[Gemma3] compile ✨ #37447

gante · 2025-04-11T09:17:07Z

What does this PR do?

Enables compilation on Gemma3 (and re-enables it on Gemma2 / Cohere2).

Reverts #36620
Supercedes #37433 (solves the same problem, but this PR is much cleaner)

Performance

Measured on an RTX4090, excluding compile warmup time:

Example script from gemma 3 4b: 3.87s on main (not compiled) -> 2.39s this PR
Example script from gemma 2 9b: 3.67s on main (not compiled) -> 2.18s this PR

Tests

slow gemma 2 tests (9 failing tests from main -> need to be revisited)
slow gemma 3 tests (2 failing tests from main, tests/models/gemma3/test_modeling_gemma3.py::Gemma3Vision2TextModelTest::test_eager_matches_sdpa_generate gets fixed in this PR)

Post-mortem: How did we break compile on Gemma 2?

Doing git bisect, compilation first "breaks" in the PR where the cache is initialized in the meta device (Init cache on meta device #35164). "break" here doesn't mean "crash", but rather "becomes very slow". Curiously, this change doesn't slow down StaticCache + llama (why?), so it flew under the radar when we benchmarked before merging.
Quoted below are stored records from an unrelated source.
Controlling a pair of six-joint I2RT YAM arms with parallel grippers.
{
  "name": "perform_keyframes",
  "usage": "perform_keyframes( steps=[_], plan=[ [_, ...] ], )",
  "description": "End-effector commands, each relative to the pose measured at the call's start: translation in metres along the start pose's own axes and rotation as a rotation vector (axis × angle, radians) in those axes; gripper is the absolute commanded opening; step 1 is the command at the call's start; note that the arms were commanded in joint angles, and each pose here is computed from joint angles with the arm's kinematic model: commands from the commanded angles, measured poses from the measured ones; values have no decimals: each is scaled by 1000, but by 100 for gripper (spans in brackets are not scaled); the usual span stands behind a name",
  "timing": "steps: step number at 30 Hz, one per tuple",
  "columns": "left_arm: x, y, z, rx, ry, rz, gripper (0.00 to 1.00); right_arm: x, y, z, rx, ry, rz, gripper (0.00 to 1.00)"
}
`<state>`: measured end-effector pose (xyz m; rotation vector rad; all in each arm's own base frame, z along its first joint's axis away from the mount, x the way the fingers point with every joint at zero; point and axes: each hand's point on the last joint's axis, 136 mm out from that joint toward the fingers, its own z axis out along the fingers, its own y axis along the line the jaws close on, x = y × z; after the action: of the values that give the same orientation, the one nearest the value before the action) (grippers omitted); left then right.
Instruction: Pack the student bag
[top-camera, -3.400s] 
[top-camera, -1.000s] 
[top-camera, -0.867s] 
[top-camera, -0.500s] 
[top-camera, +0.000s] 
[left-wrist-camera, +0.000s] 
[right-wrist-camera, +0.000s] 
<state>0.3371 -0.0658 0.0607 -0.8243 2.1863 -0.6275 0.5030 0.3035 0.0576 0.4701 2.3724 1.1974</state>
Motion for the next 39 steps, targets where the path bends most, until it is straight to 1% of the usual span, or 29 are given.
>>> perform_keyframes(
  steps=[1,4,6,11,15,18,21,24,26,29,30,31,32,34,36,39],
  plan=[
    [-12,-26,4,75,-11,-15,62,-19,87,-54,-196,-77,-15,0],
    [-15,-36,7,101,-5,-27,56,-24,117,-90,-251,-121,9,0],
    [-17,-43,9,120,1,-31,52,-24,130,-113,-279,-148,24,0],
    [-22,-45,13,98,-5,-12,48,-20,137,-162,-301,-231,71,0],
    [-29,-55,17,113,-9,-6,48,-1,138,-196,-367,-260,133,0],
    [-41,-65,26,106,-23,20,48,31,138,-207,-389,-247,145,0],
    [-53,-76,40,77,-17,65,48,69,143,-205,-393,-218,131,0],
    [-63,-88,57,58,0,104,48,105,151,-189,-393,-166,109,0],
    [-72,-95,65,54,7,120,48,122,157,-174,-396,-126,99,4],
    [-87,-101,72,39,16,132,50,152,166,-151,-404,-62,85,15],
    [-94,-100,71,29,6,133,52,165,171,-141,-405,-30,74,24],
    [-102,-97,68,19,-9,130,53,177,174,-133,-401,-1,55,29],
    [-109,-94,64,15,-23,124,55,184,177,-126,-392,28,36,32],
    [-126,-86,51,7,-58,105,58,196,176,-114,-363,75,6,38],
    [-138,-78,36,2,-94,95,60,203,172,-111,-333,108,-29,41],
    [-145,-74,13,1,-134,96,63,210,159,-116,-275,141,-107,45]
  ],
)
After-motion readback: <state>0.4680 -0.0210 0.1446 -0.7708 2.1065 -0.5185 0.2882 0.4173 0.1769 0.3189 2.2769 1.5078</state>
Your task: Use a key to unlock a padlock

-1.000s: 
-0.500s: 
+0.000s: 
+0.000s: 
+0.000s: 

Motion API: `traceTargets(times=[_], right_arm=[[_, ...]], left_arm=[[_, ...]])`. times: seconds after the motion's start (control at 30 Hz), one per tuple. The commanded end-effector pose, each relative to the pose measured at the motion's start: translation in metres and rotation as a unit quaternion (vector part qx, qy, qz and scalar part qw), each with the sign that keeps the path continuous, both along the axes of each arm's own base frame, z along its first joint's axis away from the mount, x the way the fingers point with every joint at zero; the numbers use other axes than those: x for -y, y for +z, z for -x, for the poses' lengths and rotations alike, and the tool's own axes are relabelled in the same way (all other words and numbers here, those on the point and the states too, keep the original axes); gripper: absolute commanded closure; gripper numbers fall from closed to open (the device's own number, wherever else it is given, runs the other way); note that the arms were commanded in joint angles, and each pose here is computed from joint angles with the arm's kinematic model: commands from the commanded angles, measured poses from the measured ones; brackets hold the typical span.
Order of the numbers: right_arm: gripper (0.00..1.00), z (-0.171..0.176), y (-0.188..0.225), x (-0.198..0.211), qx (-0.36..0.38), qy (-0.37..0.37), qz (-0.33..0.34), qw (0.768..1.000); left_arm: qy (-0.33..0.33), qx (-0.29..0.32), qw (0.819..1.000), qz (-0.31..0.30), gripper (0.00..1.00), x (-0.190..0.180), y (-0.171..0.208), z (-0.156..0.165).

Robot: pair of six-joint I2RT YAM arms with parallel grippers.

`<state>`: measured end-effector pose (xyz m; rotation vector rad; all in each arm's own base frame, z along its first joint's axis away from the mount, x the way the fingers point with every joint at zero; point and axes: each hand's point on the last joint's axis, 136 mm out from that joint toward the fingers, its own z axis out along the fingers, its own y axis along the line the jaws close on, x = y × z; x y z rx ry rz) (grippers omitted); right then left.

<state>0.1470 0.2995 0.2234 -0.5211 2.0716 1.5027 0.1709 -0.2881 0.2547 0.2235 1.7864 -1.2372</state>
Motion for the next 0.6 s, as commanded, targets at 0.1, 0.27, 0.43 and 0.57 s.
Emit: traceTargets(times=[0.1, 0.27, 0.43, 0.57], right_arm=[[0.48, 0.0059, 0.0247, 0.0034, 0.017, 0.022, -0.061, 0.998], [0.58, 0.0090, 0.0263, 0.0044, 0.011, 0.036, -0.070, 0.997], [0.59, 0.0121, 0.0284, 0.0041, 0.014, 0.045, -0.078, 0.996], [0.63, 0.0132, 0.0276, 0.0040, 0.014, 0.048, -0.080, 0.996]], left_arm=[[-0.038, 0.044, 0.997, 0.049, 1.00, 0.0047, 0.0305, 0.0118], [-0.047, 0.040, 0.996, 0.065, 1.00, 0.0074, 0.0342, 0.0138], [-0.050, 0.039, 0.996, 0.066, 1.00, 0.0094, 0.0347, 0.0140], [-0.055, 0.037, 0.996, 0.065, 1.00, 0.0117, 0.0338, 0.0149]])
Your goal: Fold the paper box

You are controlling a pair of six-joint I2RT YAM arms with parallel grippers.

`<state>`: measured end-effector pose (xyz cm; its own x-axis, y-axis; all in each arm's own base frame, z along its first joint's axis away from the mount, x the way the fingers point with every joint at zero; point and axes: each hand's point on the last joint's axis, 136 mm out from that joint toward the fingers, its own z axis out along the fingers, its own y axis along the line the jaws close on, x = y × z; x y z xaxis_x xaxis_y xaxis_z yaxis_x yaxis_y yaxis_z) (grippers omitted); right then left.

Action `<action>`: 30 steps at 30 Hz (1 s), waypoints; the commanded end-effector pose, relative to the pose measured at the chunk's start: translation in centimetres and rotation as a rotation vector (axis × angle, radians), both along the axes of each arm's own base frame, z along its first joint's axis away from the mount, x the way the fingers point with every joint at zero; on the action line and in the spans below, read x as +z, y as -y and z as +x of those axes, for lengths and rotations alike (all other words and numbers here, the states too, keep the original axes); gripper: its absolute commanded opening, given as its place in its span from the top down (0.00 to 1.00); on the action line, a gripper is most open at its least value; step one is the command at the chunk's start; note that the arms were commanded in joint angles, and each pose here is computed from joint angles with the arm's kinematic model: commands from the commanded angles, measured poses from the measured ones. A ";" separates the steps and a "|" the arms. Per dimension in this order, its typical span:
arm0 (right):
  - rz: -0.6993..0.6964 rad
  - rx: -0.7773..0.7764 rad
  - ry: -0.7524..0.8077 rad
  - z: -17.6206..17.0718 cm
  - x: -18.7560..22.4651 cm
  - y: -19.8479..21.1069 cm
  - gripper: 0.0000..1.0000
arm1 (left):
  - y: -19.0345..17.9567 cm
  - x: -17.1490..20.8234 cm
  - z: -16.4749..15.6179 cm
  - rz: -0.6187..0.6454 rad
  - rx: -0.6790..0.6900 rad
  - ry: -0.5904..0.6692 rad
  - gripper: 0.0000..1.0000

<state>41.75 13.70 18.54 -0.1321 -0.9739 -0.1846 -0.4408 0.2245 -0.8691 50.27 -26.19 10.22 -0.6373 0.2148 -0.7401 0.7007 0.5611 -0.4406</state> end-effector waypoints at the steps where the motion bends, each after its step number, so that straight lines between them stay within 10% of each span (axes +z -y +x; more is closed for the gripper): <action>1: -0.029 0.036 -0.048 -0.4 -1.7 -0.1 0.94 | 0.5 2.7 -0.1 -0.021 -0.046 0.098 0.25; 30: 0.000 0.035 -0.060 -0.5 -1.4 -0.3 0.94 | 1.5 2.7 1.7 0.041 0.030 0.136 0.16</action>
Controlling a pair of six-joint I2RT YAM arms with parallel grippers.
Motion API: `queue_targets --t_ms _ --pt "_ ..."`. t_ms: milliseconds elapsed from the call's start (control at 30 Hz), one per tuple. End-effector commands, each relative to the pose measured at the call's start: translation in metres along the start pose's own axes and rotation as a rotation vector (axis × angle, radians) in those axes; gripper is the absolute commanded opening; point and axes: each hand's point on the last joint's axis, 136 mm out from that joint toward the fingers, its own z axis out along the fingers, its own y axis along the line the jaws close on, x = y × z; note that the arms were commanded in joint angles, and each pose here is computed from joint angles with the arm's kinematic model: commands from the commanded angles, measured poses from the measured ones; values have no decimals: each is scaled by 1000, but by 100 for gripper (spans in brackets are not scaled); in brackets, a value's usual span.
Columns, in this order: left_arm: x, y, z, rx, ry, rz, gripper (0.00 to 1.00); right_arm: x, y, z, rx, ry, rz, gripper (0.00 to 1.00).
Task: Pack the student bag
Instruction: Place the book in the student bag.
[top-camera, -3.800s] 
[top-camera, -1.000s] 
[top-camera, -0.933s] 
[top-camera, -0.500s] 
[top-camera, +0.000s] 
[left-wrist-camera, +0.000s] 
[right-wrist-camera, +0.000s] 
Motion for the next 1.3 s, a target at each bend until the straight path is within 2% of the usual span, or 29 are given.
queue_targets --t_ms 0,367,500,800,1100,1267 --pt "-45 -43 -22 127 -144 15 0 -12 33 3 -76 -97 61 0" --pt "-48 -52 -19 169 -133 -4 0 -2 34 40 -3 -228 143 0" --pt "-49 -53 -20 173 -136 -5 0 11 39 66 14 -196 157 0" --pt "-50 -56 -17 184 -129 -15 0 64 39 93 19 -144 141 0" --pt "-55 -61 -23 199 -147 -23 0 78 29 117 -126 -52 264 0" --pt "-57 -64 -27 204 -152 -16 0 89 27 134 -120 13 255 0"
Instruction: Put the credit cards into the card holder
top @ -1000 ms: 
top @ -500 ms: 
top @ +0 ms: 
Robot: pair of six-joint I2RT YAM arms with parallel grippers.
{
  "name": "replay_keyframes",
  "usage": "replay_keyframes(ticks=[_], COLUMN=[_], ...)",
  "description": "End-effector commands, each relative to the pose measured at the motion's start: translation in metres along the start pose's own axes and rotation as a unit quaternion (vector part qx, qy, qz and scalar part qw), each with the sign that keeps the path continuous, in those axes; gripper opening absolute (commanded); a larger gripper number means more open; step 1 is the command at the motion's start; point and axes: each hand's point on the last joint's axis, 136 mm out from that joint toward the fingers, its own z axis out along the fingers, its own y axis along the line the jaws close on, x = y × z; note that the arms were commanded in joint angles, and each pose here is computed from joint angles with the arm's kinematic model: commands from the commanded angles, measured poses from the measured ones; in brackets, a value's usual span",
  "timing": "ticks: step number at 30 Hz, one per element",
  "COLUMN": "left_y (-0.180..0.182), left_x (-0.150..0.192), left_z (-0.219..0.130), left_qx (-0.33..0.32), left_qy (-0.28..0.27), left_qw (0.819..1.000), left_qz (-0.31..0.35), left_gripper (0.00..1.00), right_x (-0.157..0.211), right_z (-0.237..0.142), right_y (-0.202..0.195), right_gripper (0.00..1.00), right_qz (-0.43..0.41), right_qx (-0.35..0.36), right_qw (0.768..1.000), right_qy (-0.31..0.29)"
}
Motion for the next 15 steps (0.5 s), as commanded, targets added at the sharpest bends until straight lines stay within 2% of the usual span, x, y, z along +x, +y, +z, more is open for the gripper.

Nevertheless, this specific PR has been reverted ([Cache] Don't initialize the cache on meta device #36543).
Along the way, we corrected how the sliding window attention works, by slicing the attention mask correctly (Fix mask slicing for models with HybridCache #35681). However, the solution here is not torch.compile friendly: forward now has an int argument that is different at each forward pass at generation time, causing recompilation (reference). The changes in this PR work around this issue.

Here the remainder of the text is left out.